“KIDS” meet at the National Right to Life office and participate in 2013 March for Life
By Eileen Haupt
Among the thousands and thousands of high schools, colleges, churches, and pro-life organizations participating in the 2013 March for Life in Washington, D.C., there was a group representing individuals who are specifically sought out and targeted for abortion–unborn babies with Down syndrome. Keep Infants with Down Syndrome (KIDS) met for the fifth year in a row at the headquarters of the National Right to Life Committee before heading over to join the other several hundred thousands of participants in the March for Life.
Leticia Velasquez and I started KIDS in 2008 so that individuals with Down syndrome could be represented in the March for Life. Our purpose is to raise awareness of the tragically high abortion rate of babies with Down syndrome. It is estimated that about 90 percent of babies who are diagnosed with Down syndrome while still in the womb are aborted.
The plight of unborn babies with Down syndrome is expected to be even more critical, as non-invasive tests that diagnose the condition in the first trimester come onto the market and become more commonly administered. An early diagnose, when abortion is less complicated, does not bode well for these unborn babies, but we hope that awareness of the joy our children bring our families will make a difference.
As has been the case for several years, we were thrilled to have Congresswoman Cathy McMorris Rodgers join us as our special guest at the NRLC headquarters. She herself is a mother of child with Down syndrome, 5-year-old Cole.
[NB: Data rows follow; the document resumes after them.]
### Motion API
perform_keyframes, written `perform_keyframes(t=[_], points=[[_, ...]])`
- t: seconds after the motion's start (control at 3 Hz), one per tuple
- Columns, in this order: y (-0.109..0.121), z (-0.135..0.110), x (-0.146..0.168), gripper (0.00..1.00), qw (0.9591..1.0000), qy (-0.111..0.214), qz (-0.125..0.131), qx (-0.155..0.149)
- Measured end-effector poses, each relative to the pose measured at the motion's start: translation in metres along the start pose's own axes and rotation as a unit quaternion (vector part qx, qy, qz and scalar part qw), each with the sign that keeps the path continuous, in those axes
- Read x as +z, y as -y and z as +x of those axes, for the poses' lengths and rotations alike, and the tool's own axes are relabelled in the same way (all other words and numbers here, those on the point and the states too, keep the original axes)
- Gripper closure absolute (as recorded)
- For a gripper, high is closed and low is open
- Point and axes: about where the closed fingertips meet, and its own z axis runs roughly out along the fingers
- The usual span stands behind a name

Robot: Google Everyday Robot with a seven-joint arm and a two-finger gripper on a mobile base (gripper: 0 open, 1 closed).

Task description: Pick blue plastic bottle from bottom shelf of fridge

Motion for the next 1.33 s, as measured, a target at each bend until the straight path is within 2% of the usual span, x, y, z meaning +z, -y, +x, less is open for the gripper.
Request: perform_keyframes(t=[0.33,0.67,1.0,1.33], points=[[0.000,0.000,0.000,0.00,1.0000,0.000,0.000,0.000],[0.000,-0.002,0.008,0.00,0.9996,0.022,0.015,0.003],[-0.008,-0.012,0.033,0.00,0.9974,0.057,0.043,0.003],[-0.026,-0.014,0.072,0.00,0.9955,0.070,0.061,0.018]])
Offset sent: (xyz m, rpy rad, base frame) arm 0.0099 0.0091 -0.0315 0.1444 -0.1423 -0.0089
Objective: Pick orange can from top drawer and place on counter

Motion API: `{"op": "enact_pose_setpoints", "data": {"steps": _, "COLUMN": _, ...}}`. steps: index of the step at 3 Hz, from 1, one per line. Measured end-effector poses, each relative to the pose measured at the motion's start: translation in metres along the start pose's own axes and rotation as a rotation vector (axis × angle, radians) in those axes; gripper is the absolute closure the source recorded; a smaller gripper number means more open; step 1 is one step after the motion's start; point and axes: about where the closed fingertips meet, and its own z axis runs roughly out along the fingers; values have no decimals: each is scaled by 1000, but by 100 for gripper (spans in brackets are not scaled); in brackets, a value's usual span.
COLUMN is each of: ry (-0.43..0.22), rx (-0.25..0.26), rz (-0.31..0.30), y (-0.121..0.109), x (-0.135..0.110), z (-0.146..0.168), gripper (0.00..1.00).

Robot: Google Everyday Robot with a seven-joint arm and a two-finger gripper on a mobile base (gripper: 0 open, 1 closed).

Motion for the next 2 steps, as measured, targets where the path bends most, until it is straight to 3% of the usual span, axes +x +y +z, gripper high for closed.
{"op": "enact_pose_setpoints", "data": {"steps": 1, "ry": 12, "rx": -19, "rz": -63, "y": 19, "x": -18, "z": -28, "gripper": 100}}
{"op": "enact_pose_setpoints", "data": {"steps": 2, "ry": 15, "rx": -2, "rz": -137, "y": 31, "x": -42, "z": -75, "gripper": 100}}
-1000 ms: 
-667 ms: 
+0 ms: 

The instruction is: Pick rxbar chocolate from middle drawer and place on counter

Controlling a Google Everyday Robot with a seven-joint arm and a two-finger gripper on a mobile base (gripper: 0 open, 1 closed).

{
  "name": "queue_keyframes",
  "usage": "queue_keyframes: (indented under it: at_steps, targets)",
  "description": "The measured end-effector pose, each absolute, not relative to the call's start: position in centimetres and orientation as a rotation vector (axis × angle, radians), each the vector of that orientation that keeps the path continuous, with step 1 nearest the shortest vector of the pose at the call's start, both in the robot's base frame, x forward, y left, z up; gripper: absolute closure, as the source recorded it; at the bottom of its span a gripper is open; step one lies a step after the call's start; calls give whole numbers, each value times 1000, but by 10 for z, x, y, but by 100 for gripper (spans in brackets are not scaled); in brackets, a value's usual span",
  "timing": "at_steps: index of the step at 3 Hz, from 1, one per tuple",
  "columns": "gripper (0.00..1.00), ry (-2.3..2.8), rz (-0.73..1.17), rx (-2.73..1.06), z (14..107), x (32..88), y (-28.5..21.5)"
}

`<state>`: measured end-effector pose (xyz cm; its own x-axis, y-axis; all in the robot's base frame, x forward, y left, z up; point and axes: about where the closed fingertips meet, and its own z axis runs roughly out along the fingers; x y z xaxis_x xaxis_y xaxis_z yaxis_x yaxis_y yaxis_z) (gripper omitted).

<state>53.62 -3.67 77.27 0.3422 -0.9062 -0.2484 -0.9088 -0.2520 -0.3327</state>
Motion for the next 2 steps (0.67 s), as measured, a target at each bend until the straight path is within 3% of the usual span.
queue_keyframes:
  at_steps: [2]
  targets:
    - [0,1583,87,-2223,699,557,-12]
She is married to Brian Rodgers and also has a 2-year-old daughter named Grace. The congresswoman represents the 5th District of the State of Washington and is founder and co-chair of the Congressional Down Syndrome Caucus.
She spoke to us about her journey to the Congress and her experience in discovering Cole had Down syndrome. She also informed us that she is still pursuing passage of the Achieving a Better Life Experience (ABLE) Act, funding for Down syndrome research, and funding for the Prenatally and Postnatally Diagnosed Conditions Awareness Act, which was signed into law by President Bush in 2008.
The children attending love to present the congresswoman with gifts and letters. This year, 10-year-old Ben Jackson, attending with his dad, Marc, presented her a short pro-life speech, which she read aloud at his request. This very gracious congresswoman always takes the time to talk with families and pose for pictures with those in attendance.
Although KIDS was formed so that families who have a child with Down syndrome could walk together in the March for Life, other groups have attended our event, to show their support and love for unborn babies with Down syndrome. Each year, Ron and Anita Setran, parents of 9-year-old Kiersten who has Down syndrome, bring members of Youth With a Mission, a non-denominational missionary organization of which the Setrans are staff members. This year, about 30 YWAM members, who were to leave for China in a few days, joined the Setrans at NRLC and in the march.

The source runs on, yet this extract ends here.